__HOW TO COMPLETE THIS TASK__: What lines in the material hold the string "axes"? Copy out each of them.

__GIVEN INFORMATION__:
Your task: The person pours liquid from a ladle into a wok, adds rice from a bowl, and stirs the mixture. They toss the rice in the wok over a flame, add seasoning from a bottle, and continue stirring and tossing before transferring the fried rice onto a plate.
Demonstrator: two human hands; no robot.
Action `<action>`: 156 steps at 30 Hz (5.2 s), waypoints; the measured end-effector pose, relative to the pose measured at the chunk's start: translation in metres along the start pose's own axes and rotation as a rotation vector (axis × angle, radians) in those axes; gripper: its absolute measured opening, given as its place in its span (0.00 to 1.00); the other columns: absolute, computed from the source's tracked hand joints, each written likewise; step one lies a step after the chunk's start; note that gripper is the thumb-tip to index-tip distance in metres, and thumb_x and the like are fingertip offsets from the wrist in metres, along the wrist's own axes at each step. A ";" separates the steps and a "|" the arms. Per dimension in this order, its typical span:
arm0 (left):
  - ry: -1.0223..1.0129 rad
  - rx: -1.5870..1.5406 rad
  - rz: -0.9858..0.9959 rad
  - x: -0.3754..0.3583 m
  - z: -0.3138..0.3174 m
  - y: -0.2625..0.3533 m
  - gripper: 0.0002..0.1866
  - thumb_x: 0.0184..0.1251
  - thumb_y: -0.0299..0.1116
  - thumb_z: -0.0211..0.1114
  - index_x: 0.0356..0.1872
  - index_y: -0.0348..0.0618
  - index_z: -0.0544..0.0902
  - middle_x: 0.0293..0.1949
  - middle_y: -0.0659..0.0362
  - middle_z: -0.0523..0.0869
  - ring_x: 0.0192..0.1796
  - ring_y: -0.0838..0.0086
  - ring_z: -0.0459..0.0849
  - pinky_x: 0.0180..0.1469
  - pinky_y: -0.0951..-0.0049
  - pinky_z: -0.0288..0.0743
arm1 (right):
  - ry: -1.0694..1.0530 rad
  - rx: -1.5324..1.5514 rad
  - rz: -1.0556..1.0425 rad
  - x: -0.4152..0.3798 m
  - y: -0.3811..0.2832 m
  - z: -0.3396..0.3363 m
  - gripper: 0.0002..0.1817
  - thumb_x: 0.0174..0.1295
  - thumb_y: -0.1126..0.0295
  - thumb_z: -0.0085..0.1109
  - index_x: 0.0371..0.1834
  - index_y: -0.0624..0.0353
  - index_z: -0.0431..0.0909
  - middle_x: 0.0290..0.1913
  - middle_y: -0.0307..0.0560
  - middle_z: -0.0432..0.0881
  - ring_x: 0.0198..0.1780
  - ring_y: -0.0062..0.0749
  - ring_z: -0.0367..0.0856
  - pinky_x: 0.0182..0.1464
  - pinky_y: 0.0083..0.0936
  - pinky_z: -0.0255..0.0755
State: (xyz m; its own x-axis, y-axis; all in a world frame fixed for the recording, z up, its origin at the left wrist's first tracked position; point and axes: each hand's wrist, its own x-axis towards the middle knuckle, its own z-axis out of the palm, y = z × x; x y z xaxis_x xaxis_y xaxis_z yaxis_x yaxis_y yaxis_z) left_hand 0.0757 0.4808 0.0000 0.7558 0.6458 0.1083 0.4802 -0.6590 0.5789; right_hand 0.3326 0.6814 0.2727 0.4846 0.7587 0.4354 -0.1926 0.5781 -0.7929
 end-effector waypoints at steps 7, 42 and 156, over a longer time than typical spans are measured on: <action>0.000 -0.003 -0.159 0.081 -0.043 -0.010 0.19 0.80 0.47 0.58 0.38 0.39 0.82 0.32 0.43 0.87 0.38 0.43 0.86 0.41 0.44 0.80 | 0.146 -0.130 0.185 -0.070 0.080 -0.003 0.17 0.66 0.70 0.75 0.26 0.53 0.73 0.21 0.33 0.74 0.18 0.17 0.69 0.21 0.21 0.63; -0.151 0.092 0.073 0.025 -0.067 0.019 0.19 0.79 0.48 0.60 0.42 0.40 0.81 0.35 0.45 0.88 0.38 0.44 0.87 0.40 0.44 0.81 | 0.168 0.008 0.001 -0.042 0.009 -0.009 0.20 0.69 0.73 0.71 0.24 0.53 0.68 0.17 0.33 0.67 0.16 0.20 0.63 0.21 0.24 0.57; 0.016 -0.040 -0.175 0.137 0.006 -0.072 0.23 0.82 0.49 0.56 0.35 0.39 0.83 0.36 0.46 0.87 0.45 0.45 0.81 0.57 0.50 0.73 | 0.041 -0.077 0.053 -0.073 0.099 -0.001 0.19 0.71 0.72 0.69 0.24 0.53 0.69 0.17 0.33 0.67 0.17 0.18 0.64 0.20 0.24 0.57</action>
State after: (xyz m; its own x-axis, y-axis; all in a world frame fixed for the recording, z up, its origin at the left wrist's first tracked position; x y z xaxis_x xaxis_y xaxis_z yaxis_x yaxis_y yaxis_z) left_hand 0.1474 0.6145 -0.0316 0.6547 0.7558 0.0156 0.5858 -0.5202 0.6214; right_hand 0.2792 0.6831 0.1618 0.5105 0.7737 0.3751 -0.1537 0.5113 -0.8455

__EXERCISE RESULT__:
Action `<action>`: 156 steps at 30 Hz (5.2 s), waypoints; the measured end-effector pose, relative to the pose measured at the chunk's start: translation in metres along the start pose's own axes and rotation as a rotation vector (axis × angle, radians) in those axes; gripper: its absolute measured opening, given as its place in its span (0.00 to 1.00); the other columns: absolute, computed from the source's tracked hand joints, each written likewise; step one lies a step after the chunk's start; note that gripper is the thumb-tip to index-tip distance in metres, and thumb_x and the like are fingertip offsets from the wrist in metres, along the wrist's own axes at each step. A ";" separates the steps and a "|" the arms. Per dimension in this order, its typical span:
State: (xyz m; its own x-axis, y-axis; all in a world frame fixed for the recording, z up, its origin at the left wrist's first tracked position; point and axes: each hand's wrist, its own x-axis towards the middle knuckle, its own z-axis out of the palm, y = z × x; x y z xaxis_x xaxis_y xaxis_z yaxis_x yaxis_y yaxis_z) left_hand 0.0757 0.4808 0.0000 0.7558 0.6458 0.1083 0.4802 -0.6590 0.5789; right_hand 0.3326 0.6814 0.2727 0.4846 0.7587 0.4354 -0.1926 0.5781 -0.7929

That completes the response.